DATA PROVIDED:

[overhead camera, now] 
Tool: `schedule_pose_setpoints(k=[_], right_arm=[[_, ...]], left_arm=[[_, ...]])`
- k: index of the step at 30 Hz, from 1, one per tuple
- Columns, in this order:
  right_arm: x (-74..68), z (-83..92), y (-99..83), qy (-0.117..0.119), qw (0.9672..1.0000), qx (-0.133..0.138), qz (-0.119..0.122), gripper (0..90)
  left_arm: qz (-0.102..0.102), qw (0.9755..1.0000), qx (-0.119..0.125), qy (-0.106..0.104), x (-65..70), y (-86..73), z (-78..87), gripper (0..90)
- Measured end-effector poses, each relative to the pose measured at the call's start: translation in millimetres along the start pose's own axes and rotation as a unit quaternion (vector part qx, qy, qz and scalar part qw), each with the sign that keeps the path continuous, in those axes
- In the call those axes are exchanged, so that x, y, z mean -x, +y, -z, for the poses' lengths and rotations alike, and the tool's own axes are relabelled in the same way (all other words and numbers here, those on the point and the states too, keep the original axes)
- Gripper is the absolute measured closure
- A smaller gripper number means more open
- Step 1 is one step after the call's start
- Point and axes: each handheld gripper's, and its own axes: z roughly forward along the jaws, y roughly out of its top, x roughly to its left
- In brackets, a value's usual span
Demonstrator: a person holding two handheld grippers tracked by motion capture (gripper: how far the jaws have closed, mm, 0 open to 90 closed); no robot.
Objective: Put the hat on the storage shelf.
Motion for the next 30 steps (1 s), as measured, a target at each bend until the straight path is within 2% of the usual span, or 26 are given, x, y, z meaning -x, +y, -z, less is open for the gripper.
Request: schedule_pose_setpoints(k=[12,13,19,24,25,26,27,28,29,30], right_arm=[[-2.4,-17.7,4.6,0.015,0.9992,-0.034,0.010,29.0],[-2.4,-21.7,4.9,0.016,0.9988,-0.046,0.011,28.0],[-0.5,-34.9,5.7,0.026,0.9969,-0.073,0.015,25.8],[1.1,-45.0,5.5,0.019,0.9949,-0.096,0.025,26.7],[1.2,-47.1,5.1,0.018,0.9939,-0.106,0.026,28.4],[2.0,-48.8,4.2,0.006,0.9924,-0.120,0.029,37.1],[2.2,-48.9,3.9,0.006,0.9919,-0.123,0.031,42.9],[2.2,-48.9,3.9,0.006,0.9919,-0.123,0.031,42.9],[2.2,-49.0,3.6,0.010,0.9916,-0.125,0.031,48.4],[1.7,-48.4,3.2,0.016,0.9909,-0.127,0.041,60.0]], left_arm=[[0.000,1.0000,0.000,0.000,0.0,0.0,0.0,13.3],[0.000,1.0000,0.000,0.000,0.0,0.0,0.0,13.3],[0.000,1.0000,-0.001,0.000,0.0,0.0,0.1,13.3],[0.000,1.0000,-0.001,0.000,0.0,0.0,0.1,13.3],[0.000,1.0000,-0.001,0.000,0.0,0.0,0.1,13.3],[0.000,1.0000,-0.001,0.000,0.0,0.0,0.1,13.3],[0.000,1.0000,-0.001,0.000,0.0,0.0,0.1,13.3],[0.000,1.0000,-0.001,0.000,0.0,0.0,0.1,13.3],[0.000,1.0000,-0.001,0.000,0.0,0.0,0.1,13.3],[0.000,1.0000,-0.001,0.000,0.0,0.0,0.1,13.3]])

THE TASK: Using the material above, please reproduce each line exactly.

EXERCISE SOLUTION:
[overhead camera, now] 
Tool: `schedule_pose_setpoints(k=[_], right_arm=[[_, ...]], left_arm=[[_, ...]])`
- k: index of the step at 30 Hz, from 1, one per tuple
- Columns, in this order:
  right_arm: x (-74..68), z (-83..92), y (-99..83), qy (-0.117..0.119), qw (0.9672..1.0000), qx (-0.133..0.138), qz (-0.119..0.122), gripper (0..90)
  left_arm: qz (-0.102..0.102), qw (0.9755..1.0000), qx (-0.119..0.125), qy (-0.106..0.104), x (-65..70), y (-86..73), z (-78..87), gripper (0..90)
- Measured end-effector poses, each relative to the pose measured at the call's start: translation in millimetres along the start pose's own axes and rotation as a unit quaternion (vector part qx, qy, qz and scalar part qw), each with the sign that keeps the path continuous, in those axes
- In the call those axes are exchanged, so that x, y, z mean -x, +y, -z, for the poses' lengths and rotations alike, and the tool's own axes are relabelled in the same way (all other words and numbers here, those on the point and the states too, keep the original axes)
- Gripper is the absolute measured closure
- A smaller gripper number means more open
- Step 1 is one step after the call's start
- Point and axes: each handheld gripper's, and its own axes: z roughly forward along the jaws, y roughly out of its top, x roughly to its left
- In brackets, a value's usual span
Demonstrator: a person holding two handheld grippers tracked by motion capture (gripper: how far the jaws have closed, mm, 0 open to 90 closed); no robot.
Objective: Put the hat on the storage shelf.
Motion for the next 30 steps (1 s), as measured, a target at each bend until the straight path is within 2% of the usual span, or 26 are given, x, y, z meaning -x, +y, -z, less is open for the gripper.
Request: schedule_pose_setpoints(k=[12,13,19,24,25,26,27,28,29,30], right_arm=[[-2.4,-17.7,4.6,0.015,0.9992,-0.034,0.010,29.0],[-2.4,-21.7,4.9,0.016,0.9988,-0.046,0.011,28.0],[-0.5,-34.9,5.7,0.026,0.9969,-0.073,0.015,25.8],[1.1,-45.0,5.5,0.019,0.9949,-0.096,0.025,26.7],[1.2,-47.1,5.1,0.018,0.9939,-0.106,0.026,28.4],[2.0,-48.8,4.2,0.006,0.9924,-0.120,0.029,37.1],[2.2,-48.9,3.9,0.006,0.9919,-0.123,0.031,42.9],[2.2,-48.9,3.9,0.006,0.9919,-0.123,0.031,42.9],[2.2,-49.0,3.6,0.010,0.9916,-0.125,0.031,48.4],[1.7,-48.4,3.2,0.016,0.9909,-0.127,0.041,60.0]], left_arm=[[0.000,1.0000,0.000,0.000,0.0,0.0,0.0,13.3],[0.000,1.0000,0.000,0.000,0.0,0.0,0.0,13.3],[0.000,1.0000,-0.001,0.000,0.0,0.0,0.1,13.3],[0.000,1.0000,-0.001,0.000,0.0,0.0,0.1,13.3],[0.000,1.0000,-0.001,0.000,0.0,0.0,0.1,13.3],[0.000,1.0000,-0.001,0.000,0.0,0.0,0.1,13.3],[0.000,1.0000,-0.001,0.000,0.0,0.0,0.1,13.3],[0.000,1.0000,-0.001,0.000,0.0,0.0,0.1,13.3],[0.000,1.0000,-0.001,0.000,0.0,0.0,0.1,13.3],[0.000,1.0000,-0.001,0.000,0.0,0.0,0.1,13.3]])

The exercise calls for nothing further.